The French criticism is mainly revolving round Iranian missile program development.
Since the end of WW2 the world's first long-range ballistic missile V-2 designed by German engineer Wernher von Braun became the basis for the creation of the Soviet and American ballistic missiles, which, in turn, became parents of multistage space launch vehicles. This was a major breakthrough in the development of outer space industry.
Another example of close link between military ballistic technologies and commercial space industry is the North Korean Paektusan 1 – a three-stage space launch vehicle for propulsion satellites into orbit that was designed on the basis of intermediate-range military Taepodong ballistic missile .
Iran has plans to enter top ten spacefaring nations. Iran Aerospace Industries Organization (IAIO) head Reza Taghizadeh said in 2008 that Iran intends to launch a manned mission into space within a decade. The goal was described as the country's top priority for the next 10 years, in order to make Iran the leading space power of the region by 2021.
What does all this have to do with France? Maybe the guess is quite wrong and unreal but curious enough to be voiced once.
Arianespace is a famous French company known as the world's leading satellite launch provider. In 2004, Arianespace held more than 50% of the world market for boosting satellites to geostationary transfer orbit.
Tony Thoma, the former Arianespace Sales Director, said in his time that the Middle East market’s importance is very high for the company.
“The greater Middle East area remains a strategic market for our company. Today, we have orbited 19 telecommunications satellites for the region, which represents a 70 percent market share. In addition to the telecom satellite sector, the future also will be paced by the launches of Earth observation platforms. Middle East nations are showing a particular interest in such capabilities, and when one country acquires such a satellite-based observation system, it could trigger a drive by others to do the same,” he said.

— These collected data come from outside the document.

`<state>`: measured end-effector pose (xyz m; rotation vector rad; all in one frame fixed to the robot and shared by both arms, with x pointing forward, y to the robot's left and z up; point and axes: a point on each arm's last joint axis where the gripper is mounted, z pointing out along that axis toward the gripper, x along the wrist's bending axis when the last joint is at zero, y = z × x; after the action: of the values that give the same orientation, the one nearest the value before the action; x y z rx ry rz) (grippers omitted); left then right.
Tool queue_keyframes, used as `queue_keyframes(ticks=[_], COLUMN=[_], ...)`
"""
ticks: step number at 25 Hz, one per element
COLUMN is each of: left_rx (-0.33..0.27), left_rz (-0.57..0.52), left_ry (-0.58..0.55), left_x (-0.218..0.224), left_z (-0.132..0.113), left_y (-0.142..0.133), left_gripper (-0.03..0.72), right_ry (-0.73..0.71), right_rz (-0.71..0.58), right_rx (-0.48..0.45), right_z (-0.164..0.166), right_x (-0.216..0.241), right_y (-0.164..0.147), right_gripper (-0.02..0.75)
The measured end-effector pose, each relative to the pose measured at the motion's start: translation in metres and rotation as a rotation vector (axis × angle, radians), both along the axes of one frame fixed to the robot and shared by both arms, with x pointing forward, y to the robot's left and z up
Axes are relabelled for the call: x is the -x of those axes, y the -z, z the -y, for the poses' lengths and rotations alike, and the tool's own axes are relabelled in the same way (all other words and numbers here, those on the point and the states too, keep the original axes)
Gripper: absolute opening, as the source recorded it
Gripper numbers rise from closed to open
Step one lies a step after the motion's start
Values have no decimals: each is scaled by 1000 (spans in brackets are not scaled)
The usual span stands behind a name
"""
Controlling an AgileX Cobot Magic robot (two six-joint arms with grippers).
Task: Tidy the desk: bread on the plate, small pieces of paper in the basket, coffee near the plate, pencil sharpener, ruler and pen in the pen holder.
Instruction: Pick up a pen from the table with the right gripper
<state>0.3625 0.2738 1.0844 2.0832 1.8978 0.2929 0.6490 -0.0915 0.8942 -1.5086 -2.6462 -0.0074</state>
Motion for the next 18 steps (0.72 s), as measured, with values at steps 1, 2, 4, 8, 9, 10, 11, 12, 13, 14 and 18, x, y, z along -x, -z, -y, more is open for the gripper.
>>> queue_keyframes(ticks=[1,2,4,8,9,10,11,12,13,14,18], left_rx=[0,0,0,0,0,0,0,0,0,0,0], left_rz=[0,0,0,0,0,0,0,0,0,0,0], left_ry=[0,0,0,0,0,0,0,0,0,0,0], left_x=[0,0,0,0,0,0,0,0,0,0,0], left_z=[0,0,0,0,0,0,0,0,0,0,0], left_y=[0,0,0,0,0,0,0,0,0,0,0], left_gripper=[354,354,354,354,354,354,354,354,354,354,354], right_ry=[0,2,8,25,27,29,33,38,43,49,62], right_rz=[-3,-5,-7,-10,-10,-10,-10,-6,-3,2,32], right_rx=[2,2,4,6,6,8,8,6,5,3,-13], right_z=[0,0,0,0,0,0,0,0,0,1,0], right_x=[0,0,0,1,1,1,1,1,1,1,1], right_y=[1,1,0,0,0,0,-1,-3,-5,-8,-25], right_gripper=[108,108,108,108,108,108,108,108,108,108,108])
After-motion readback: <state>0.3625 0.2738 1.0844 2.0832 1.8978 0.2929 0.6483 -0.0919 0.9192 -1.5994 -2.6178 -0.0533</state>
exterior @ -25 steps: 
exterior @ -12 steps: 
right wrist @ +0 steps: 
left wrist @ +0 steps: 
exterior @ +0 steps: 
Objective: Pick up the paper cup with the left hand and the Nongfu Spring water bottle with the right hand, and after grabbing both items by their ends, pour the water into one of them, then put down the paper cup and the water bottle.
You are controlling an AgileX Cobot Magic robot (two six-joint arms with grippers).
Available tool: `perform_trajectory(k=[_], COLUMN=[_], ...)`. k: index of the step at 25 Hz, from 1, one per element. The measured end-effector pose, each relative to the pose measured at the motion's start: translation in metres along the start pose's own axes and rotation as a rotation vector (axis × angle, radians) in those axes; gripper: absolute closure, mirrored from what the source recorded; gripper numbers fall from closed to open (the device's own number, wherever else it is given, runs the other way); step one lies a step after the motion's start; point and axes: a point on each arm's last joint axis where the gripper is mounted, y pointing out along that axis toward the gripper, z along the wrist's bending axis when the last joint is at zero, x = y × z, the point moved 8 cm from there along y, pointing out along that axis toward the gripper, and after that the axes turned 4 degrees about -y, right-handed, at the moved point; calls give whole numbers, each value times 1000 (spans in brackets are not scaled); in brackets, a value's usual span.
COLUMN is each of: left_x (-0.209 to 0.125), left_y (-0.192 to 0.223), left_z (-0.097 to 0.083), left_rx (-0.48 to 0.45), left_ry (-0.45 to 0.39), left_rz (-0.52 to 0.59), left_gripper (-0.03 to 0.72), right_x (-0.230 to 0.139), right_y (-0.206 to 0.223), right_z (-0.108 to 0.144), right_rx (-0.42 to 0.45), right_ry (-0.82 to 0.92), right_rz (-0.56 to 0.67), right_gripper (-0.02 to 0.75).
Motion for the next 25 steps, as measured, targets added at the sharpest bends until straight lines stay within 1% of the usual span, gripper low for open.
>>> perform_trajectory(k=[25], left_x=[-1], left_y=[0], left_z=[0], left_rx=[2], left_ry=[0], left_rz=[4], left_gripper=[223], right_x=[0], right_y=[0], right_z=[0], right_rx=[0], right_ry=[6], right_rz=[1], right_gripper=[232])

France doesn’t need another rival in aerospace industry having its own spaceport and capability to provide satellite launching services to regional countries.
Seeing how Iran manages to develop various fields of knowledge such as nuclear technologies, stem sells researches, nanotechnologies etc., it seems real that the Islamic Republic might, if allowed, after some time, succeed in transferring its ballistic missiles experience to the commercial ground, launching satellites and people into orbit too.